Ex libris. Quatre ans après mon dernier déménagement, mes bibliothèques débordent à nouveau. Des piles de bouquins s’entassent sur la table basse, et des caisses pleines se cachent derrière le canapé. Je compte donner une centaine de livres dans les prochains mois, mais aussi concevoir un ex libris pour marquer les livres que je conserverai ad vitam œternam. C’est une bonne excuse pour me remettre à dessiner, pour m’initier à la linogravure, et surtout pour lire le catalogue d’une belle exposition du British Museum et un recueil de petits essais sur la lecture.

Du roman et autres fictions. Je lis toujours autant d’œuvres de non-fiction, et je crois que je n’aurais pas pu choisir un meilleur moment pour relire Si c’est un homme de Primo Levi.

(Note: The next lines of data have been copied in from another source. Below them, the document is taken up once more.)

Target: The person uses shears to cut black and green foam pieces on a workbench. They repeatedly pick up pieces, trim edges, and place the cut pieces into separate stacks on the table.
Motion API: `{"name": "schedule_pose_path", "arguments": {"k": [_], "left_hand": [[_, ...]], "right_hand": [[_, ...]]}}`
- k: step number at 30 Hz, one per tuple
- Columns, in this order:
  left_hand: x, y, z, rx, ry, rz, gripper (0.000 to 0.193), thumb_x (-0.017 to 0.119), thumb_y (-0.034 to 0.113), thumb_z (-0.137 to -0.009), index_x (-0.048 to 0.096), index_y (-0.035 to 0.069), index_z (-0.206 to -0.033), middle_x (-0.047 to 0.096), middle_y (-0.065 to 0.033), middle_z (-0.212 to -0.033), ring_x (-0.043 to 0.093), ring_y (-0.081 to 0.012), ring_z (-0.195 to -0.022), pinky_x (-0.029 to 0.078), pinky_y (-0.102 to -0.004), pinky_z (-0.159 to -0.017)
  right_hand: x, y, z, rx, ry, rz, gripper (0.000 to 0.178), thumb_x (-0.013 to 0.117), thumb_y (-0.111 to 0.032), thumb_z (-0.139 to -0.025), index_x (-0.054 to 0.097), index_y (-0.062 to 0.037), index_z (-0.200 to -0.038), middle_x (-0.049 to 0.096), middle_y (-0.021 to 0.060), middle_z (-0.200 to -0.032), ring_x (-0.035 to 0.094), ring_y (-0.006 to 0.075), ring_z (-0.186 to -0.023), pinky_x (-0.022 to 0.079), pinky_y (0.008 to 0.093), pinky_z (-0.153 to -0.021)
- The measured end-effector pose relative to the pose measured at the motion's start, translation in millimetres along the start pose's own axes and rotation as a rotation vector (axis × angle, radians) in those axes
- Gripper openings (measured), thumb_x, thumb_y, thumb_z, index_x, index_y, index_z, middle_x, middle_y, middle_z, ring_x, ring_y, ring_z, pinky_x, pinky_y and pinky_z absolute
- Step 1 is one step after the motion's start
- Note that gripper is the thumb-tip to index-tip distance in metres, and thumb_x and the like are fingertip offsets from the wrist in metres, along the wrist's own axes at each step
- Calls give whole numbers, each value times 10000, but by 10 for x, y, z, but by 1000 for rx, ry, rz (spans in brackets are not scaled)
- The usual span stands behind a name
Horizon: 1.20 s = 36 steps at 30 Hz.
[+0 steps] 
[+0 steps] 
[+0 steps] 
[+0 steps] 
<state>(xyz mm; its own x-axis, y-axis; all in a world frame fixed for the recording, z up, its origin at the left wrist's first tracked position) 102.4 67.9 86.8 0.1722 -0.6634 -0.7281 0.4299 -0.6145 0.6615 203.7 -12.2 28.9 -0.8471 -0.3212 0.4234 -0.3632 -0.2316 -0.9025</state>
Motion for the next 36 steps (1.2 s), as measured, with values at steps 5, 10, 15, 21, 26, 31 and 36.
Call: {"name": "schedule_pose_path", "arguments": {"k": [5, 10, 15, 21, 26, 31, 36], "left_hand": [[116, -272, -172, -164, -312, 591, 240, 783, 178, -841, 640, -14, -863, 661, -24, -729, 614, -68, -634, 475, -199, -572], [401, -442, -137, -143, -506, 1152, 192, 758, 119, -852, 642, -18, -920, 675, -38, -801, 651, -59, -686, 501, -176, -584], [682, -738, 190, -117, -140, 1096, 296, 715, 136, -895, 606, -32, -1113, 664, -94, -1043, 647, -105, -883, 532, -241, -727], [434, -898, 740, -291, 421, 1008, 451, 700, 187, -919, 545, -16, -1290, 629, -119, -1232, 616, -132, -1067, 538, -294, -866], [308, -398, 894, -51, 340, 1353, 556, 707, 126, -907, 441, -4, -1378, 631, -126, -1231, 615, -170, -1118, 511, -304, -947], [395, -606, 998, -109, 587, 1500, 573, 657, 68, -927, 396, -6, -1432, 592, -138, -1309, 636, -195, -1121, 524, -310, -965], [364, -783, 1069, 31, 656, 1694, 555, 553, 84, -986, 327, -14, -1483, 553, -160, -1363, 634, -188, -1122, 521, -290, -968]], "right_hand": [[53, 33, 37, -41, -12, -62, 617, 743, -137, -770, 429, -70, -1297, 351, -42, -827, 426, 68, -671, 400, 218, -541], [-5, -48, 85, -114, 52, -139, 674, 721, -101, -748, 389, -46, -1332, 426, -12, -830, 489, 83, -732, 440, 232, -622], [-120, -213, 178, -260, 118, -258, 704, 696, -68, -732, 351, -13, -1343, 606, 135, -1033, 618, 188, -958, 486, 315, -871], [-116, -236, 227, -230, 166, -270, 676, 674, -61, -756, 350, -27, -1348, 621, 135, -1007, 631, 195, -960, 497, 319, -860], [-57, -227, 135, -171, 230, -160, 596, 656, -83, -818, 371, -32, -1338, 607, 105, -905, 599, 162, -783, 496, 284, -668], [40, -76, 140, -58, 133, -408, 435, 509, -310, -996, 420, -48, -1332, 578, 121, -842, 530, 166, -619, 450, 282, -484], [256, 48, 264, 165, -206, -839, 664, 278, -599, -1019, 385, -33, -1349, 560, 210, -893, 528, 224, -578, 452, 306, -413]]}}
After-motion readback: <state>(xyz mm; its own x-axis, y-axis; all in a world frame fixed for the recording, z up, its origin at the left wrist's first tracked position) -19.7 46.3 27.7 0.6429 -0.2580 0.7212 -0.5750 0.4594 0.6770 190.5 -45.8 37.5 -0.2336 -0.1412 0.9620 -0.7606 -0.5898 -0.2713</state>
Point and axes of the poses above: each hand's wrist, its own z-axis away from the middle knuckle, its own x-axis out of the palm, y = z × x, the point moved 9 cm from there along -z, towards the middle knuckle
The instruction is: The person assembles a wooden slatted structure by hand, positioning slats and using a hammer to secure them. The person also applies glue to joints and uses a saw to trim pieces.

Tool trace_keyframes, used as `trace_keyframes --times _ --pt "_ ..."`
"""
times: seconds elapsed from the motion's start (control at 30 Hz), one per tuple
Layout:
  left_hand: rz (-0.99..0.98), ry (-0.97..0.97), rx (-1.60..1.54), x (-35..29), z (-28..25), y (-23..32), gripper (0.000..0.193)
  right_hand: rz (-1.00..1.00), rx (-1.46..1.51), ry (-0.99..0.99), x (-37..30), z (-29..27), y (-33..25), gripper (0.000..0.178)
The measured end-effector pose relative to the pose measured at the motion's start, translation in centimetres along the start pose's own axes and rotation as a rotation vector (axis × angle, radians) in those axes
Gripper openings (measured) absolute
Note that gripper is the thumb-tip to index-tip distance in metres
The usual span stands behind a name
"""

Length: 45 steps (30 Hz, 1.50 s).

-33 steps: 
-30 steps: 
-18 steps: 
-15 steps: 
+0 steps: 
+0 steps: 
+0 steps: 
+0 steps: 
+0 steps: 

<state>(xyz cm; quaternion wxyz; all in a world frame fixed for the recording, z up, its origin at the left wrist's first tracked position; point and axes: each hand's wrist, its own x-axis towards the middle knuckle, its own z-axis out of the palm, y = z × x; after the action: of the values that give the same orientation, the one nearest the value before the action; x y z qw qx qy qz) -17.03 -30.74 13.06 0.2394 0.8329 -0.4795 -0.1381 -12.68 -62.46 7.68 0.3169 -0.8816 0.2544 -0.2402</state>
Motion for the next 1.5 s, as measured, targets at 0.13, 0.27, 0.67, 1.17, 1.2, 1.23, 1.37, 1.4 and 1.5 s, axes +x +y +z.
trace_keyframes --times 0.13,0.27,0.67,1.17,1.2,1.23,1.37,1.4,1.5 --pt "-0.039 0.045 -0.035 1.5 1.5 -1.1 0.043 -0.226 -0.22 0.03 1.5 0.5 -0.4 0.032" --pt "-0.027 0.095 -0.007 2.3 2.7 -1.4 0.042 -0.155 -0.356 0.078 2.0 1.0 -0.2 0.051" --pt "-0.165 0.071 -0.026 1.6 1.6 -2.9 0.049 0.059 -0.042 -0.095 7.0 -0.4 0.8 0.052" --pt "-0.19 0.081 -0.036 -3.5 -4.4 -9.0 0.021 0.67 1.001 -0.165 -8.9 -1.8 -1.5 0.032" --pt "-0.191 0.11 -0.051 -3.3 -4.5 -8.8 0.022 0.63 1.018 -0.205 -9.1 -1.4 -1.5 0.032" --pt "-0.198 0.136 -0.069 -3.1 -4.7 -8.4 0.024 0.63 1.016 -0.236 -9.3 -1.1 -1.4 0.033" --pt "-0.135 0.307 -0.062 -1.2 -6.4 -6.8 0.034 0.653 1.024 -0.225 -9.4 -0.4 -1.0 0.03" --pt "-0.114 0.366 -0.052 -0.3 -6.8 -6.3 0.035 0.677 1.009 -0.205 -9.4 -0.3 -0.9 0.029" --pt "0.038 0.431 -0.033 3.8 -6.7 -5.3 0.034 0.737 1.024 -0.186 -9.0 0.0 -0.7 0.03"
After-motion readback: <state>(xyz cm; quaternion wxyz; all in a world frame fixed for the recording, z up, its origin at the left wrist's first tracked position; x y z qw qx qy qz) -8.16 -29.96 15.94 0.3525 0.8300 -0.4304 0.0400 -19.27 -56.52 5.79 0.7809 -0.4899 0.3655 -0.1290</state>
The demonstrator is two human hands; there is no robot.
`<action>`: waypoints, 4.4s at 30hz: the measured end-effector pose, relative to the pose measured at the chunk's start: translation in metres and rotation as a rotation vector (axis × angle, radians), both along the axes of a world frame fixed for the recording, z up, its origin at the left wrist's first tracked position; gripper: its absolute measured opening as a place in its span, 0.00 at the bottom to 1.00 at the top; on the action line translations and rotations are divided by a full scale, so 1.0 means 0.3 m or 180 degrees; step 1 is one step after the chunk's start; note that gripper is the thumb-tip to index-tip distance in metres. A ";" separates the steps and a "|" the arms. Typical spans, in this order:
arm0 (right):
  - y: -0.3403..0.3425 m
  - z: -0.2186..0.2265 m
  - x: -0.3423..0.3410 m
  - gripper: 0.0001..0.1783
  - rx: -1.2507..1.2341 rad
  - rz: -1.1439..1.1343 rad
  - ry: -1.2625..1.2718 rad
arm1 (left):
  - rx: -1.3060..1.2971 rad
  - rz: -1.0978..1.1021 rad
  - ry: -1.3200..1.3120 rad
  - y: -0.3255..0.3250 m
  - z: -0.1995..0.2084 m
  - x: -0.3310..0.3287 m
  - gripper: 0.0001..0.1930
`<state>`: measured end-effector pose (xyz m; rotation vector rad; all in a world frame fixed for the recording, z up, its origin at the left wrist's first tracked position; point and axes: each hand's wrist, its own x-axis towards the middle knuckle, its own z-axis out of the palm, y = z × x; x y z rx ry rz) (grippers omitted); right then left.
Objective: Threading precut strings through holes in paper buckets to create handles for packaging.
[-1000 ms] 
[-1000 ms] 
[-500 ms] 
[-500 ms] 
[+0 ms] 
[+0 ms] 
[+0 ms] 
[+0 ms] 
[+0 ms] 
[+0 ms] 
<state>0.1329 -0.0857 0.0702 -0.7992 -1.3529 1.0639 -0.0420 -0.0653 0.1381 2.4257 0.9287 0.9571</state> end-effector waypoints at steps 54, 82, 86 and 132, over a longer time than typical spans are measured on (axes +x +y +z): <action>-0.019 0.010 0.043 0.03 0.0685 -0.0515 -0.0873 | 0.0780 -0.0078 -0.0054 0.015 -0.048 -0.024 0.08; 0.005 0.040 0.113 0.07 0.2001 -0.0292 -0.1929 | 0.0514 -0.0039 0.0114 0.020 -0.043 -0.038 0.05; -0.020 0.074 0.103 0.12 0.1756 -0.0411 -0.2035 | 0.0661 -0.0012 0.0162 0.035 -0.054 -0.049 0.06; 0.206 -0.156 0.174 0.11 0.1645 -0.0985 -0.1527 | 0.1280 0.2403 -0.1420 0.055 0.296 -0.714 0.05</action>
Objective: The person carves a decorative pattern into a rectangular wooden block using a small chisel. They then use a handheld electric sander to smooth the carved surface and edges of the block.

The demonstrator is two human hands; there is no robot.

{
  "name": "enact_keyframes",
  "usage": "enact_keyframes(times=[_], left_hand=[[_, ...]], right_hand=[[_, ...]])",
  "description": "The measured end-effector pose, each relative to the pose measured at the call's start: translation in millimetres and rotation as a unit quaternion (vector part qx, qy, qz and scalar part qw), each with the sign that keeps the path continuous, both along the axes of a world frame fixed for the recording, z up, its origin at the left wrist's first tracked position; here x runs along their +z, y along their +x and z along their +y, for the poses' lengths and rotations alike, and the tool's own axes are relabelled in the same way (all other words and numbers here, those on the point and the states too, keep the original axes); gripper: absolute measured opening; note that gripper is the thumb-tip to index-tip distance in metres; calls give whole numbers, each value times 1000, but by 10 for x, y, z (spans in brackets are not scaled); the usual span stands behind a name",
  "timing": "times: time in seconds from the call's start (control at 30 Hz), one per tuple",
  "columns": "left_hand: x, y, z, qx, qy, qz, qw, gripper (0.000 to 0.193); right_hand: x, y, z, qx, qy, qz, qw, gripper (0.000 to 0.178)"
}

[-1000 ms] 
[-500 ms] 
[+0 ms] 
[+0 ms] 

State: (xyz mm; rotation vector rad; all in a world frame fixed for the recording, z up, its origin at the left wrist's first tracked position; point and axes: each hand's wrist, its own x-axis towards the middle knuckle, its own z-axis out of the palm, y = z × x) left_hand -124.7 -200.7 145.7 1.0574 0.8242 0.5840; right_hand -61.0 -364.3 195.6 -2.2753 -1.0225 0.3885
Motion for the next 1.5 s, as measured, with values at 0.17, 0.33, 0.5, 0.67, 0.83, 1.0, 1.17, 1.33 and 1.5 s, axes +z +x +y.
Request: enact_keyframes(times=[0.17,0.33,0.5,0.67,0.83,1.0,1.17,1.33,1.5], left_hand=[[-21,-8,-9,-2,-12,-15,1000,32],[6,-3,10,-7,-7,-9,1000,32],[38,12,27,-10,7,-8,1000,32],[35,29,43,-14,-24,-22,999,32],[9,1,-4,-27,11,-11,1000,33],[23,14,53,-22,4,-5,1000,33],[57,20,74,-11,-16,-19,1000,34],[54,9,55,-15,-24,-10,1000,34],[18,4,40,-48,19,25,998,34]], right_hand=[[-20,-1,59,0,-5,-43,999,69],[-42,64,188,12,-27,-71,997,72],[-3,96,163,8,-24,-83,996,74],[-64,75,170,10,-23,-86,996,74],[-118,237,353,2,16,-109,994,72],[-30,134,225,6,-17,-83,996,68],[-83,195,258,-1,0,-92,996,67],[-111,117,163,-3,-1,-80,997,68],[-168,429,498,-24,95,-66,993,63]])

Mais cette année, j’ai essayé de varier les plaisirs avec des romans très différents les uns des autres et de mes lectures habituelles. J’ai bien fait : j’ai adoré My Year of Rest and Relaxation d’Ottessa Moshfegh et j’ai adoré détester Esther d’Olivier Bruneau, l’écriture saccadée de Manuel Vilas (qui m’a passionné) répondait parfaitement à l’écriture éthérée de Yōko Ogawa (qui m’a laissé sur ma faim), et c’est toujours un plaisir de lire et relire Gabriel García Márquez.

Bullons. Lors de notre seul déplacement depuis le début de la pandémie, au Mans, nous nous sommes évidemment arrêtés dans une librairie. Et quelle librairie ! Bulle est un temple consacré à la bande dessinée, où j’ai découvert deux biographies graphiques, celle de George Orwell par Pierre Christin et Sébastien Verdier et celle de Nellie Bly par Luciana Cimino et Sergio Algozzino. J’ai fini l’année en dévorant la compilation des trois premiers albums du Psycho-investigateur de Benoît Dahan et Erwan Courbier, et l’intégrale de DMZ m’attend.

Écouter, ce n’est pas lire. Les confinements ont fait voler en éclats mon projet de « lire » un livre audio par mois. J’ai écoulu trois ouvrages : Becoming de Michelle Obama, Sapiens de Yuval Noah Harari, et Permanent Record d’Edward Snowden. Ce n’est pas assez pour répondre à toutes mes questions sur les livres audio, mais une chose est déjà claire, ce n’est pas le meilleur support pour lire des essais. Audible permet d’enregistrer des « clips », mais pas de les télécharger ni même de les consulter depuis son site web, ce qui rend leur transcription particulièrement pénible. Or je m’approprie mes lectures en soulignant des passages, en griffonnant dans la marge, en mettant mes notes au propre pour les publier. Sur ce plan, écoulire n’est pas lire. Mais comme j’ai acheté une demi-douzaine de livres avant de suspendre mon abonnement, je prolongerai l’expérience en 2021.